WHAT IS BEING ASKED:
Return each line of the listing in which the word "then" appears.
........
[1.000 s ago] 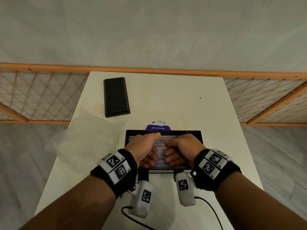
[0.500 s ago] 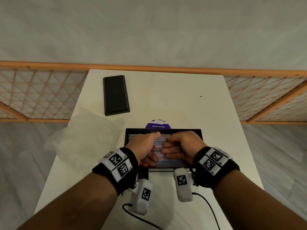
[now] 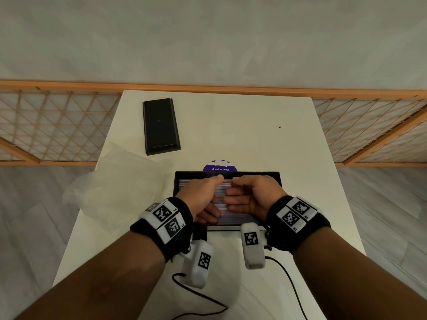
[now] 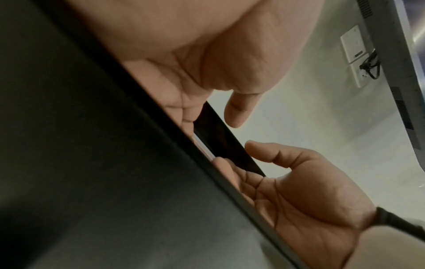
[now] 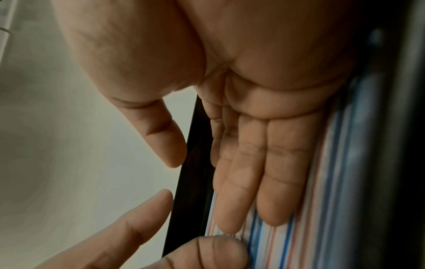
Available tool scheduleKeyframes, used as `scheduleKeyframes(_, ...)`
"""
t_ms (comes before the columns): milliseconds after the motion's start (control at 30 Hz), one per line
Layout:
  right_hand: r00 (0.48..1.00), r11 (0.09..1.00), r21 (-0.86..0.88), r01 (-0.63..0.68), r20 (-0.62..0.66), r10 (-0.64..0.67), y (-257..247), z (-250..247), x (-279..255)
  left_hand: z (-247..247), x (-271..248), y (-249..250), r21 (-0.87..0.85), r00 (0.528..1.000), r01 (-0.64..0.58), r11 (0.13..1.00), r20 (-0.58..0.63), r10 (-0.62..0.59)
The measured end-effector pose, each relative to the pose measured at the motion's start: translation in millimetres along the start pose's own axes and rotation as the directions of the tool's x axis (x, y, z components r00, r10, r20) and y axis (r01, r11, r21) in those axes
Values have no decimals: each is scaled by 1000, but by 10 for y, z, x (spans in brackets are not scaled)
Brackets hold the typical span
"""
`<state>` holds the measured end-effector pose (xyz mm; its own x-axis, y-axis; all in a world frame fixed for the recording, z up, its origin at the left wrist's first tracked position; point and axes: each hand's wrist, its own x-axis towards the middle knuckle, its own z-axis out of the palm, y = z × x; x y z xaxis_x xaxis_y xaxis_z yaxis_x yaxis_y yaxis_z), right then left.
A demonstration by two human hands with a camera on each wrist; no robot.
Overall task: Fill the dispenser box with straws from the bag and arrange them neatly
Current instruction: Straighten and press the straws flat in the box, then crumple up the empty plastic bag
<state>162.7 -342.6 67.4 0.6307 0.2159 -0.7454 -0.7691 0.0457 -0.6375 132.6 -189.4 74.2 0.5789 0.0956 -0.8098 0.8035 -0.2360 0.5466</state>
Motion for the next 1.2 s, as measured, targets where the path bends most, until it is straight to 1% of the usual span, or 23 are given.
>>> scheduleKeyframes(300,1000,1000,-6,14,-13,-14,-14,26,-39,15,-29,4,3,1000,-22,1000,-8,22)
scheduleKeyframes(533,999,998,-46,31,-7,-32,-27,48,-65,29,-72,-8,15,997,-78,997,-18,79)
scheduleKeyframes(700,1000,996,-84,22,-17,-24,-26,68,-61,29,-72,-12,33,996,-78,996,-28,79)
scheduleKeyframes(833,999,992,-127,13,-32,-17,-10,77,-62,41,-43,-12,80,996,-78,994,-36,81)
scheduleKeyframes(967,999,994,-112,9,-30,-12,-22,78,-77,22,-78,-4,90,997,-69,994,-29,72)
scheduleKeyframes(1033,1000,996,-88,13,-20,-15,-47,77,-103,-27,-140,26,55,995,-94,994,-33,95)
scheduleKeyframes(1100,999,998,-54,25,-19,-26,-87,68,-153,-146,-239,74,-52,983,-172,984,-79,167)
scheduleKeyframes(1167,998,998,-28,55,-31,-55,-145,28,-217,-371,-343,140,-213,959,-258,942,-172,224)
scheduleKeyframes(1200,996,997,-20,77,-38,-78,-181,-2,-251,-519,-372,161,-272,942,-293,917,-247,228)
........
REPLY:
`<state>` holds the measured end-effector pose (xyz mm; its own x-axis, y-axis; all in a world frame fixed for the recording, z up, its origin at the left wrist's first tracked position; point and axes: each hand's wrist, its own x-axis towards the middle knuckle, its own z-axis out of the palm, y = z × x; x y z xaxis_x xaxis_y xaxis_z yaxis_x yaxis_y yaxis_z), right then left.
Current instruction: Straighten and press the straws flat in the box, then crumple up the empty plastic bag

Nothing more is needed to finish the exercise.